Collection entries
■ ■ ■

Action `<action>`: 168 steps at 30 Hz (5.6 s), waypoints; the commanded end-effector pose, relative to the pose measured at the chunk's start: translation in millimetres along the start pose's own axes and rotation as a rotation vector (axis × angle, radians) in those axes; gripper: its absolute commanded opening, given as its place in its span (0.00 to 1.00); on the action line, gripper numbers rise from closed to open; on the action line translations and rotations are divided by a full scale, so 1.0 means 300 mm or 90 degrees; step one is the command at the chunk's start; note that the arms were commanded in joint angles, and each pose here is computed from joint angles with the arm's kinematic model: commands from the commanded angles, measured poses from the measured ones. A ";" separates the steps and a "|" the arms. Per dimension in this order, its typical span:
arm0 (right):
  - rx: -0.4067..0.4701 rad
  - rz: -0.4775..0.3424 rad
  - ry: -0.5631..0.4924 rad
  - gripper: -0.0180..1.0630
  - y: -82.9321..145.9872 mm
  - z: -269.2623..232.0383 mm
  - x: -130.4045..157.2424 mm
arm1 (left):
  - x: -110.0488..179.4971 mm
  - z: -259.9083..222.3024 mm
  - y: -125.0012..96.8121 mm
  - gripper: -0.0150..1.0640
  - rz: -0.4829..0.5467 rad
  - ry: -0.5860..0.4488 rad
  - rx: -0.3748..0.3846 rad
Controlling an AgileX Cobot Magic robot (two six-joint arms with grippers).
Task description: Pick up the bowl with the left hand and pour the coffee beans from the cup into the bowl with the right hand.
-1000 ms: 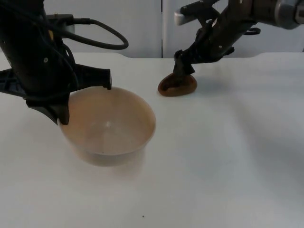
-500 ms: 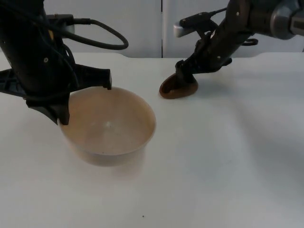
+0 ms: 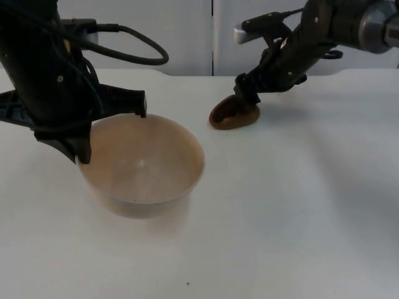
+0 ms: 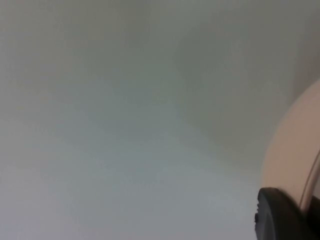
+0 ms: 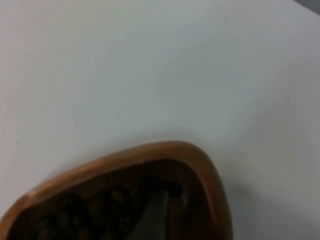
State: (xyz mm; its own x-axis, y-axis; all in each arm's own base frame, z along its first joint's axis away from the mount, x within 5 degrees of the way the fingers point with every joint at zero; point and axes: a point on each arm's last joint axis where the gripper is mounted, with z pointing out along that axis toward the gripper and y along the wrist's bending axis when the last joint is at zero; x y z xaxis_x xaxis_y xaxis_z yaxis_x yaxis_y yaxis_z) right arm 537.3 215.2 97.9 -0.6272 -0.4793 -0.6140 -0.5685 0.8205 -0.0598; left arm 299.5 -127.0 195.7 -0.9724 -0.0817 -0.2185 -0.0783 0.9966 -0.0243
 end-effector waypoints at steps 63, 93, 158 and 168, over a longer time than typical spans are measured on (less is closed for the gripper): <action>-0.014 -0.019 0.035 0.02 -0.014 -0.303 -0.175 | -0.002 -0.011 -0.007 0.01 -0.004 -0.012 0.010; -0.017 -0.017 0.067 0.02 0.066 -0.938 -0.119 | -0.005 -0.011 -0.008 0.01 -0.004 -0.017 0.013; 0.201 -0.341 -0.095 0.02 0.670 -0.853 -0.066 | -0.001 -0.012 -0.024 0.01 -0.036 -0.008 0.046; 0.296 -0.430 -0.092 0.02 0.715 -0.889 -0.064 | -0.001 -0.012 -0.026 0.01 -0.039 -0.008 0.050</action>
State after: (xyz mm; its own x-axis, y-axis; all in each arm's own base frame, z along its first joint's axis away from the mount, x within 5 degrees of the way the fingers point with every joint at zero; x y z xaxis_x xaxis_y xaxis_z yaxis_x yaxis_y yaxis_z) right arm 287.7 316.9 303.1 -0.1512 -0.8901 -0.4300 -0.5169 0.4420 -0.7332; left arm 299.7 -132.5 196.0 -0.9684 -0.1320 -0.2116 -0.1142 0.9890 -0.0944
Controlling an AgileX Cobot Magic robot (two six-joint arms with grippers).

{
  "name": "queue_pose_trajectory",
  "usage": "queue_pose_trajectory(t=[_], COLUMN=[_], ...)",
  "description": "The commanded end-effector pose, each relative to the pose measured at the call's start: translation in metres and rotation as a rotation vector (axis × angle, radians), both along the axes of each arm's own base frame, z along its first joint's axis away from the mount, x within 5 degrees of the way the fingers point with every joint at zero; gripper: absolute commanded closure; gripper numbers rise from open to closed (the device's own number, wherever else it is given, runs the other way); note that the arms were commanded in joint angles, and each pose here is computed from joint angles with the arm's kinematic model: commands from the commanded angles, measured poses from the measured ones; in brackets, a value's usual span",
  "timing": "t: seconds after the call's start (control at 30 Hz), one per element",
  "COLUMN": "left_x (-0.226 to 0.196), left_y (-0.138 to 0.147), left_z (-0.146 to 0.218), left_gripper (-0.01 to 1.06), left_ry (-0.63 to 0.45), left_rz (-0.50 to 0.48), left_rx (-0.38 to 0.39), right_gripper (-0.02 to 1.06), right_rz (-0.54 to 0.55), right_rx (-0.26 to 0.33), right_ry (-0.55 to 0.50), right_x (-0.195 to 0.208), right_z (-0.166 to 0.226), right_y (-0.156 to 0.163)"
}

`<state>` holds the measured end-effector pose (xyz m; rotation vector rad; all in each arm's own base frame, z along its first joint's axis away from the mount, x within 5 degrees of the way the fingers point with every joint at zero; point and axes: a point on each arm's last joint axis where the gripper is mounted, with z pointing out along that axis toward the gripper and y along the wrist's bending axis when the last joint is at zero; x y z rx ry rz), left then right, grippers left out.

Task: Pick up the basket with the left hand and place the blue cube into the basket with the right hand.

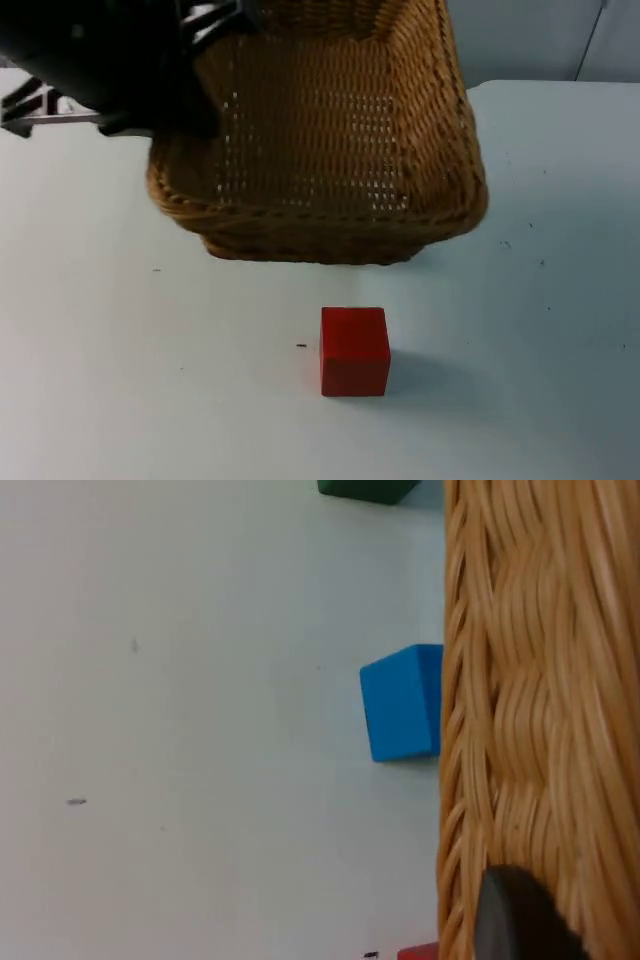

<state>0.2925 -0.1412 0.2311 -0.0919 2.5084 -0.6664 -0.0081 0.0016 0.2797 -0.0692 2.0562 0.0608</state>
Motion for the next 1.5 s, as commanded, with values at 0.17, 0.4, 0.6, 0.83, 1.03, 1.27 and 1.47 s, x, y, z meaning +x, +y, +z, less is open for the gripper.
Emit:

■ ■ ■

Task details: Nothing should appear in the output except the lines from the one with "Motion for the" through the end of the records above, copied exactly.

Solution for this task:
Motion for the next 1.5 s, as commanded, with values at 0.17, 0.4, 0.6, 0.83, 1.03, 1.27 and 1.47 s, x, y, z meaning +x, +y, +z, less is open for the gripper.
Emit:

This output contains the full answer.